Por causa do Cildo Meireles entrei hoje no site da galeria Luisa Strina. Sensacional. Acabei descobrindo uma exposição, de Tonico Lemos Auad, onde há uma instalação com um papel de parede, revestido por uma tinta prateada "que pode ser arranhada e retirada pelo público", como uma "raspadinha"! Em baixo da tinta o artista criou umas imagens...
Não sei se a alegria maior quando eu era pequena era raspar com uma moeda o tal papel prateado, ou se ver o prêmio do bilhete comprado.
Na verdade dava um baita azar pra esses "sorteios", por isso acho que era mais uma curiosidade pelo que havia embaixo da tinta prateada, talvez a mesma que o garoto que lê revista de mulher pelada tem. Igual no processo de comprar na banca o bilhetinho, levar para casa e raspar sozinho, um certo egoísmo de ir para um canto e pensar "se eu raspar eu fico com o prêmio".
Tinha também aquela sensação gostosa de ver o pó prata sair, a mesma de arrancar a tinta de uma parede velha e lascada (nos sentimos uns vândalos fazendo isso, mas é tãooo bom).
Um certo prazer de depredar algo sem ser reprimida, estragar sem ouvir um não dos pais, pelo contrário ver os olhos deles brilharem na esperança de que você ganhe alguma coisa.
Agora, uma década mais tarde sinto o mesmo impulso ao saber da exposição do Tonico...Vou lascar mais uma parede.

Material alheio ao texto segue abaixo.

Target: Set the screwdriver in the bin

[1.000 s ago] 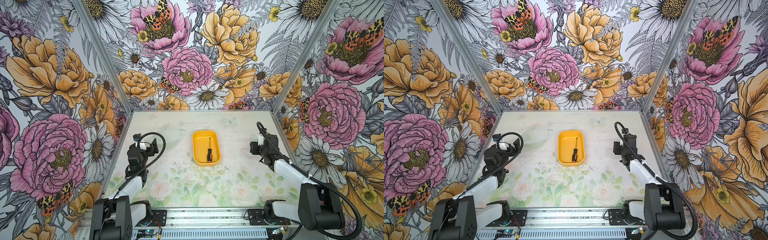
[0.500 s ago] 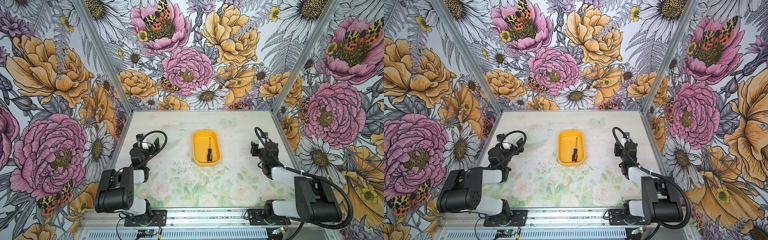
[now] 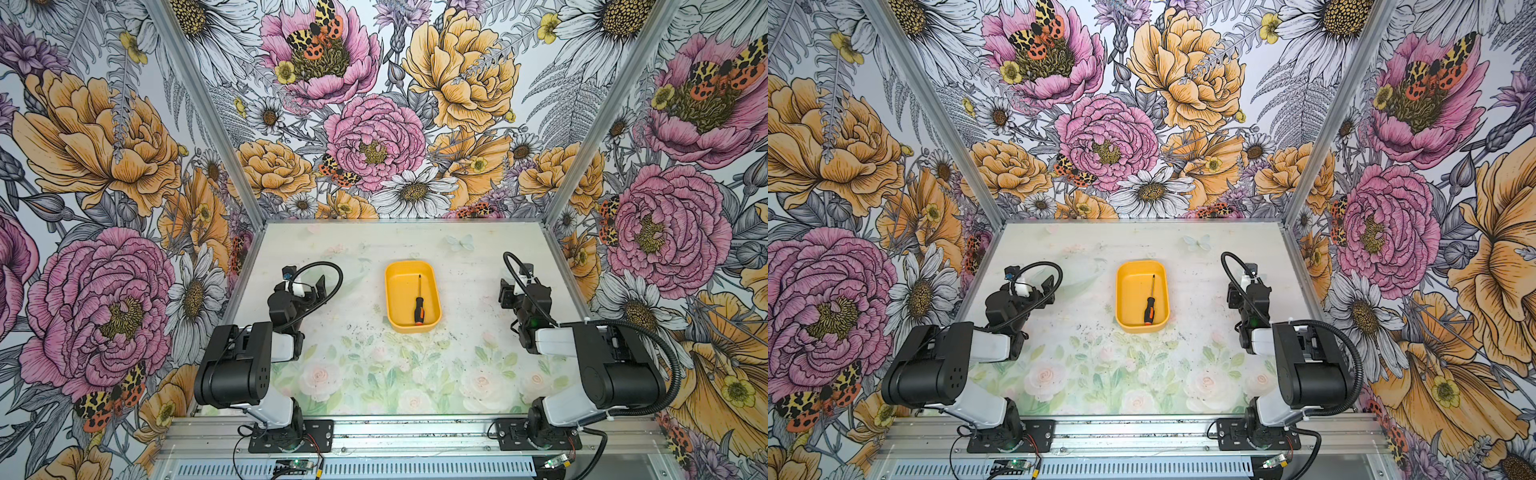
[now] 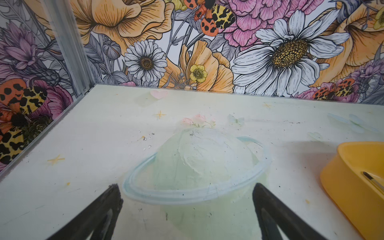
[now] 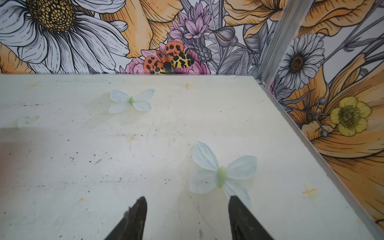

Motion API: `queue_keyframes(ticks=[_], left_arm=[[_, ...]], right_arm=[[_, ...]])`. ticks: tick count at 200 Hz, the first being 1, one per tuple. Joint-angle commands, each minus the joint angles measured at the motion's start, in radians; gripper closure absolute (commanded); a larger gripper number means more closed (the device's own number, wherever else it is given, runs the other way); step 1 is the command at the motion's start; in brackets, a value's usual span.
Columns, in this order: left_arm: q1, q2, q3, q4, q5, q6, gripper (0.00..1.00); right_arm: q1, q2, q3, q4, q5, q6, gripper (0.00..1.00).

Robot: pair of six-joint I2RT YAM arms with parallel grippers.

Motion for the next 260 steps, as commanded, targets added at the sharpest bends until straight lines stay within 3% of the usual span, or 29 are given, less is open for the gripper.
queue_keyframes(ticks=[1,41,54,58,61,260], left_arm=[[-0.005,-0.007,0.02,-0.036,-0.032,0.028,0.01],[-0.004,-0.006,0.019,-0.034,-0.034,0.028,0.01],[-0.005,-0.006,0.021,-0.036,-0.048,0.023,0.01],[-0.006,-0.006,0.02,-0.037,-0.05,0.024,0.01],[-0.007,-0.007,0.021,-0.037,-0.05,0.025,0.01],[-0.012,-0.008,0.021,-0.038,-0.096,0.015,0.01]], right_arm=[[-0.012,0.005,0.009,0.049,-0.018,0.013,0.36],[-0.019,0.005,0.011,0.047,-0.032,0.018,0.29],[-0.019,0.005,0.01,0.047,-0.031,0.017,0.2],[-0.019,0.005,0.01,0.048,-0.031,0.017,0.03],[-0.019,0.003,0.008,0.048,-0.03,0.018,0.01],[0.0,0.003,0.001,0.061,0.012,0.009,0.0]])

Exposição Arqueologia Refletida
De 21 de maio a 28 de junho
www.galerialuisastrina.com.br

sexta-feira, 13 de julho de 2007

Corinthians ressurgirá das cinzas?

Insano...quem viu? Prisão preventiva do Kia e do Berezovski...E Dualib, Nesi Curi e Renato Duprat denunciados a Justiça Federal pelo Ministério Público.

Vai um papel aí?

Voltando para casa esses dias encontrei um vendedor ambulante no ônibus. A princípio não me dei conta de que ele era um, pois estava sentado comendo um cheetos de queijo fedorento, quieto em seu assento.
Mas ele levantou em algum momento, colocou o saco vazio de salgadinho numa sacola, e, com as mãos ainda imundas de farelo, começou a distribuir pequenos pedaços de papel de folha pautada, cortados a mão, aos passageiros do ônibus.
Quando chegou minha vez, peguei o papelzinho, virei-o de todos os lados, e o que quase consegui ler foi a letra "P". Era isso, o papelzinho com um pê e com cheiro de cheetos o que ele vendia.
Depois que todos receberam o seu, o vendedor se dirigiu a frente do ônibus, e pensei que fosse iniciar seu discurso-propaganda: "Boa tarde passageiros, desculpe incomodá-los, mas esse é o meu trabalho. Gostaria de oferecer esses deliciosos "papeizinhos" por apenas um real...".
Mas não, ele não fez isso, apenas ficou ali, parado, olhando para o rosto das pessoas... E passados cinco minutos, foi de mão em mão recolhendo de volta o que lhes havia emprestado. Que eu saiba ninguém comprou, mas o mais absurdo é que também não repararam no que havia se passado, agiram naturalmente como se o que tivessem oferecido ã eles fossem chocolates, balas, amendoins, algo que não interessava comprar para si.
Terá sido uma provocação ou uma simples loucura de um cara cansado do nosso senso comum estúpido?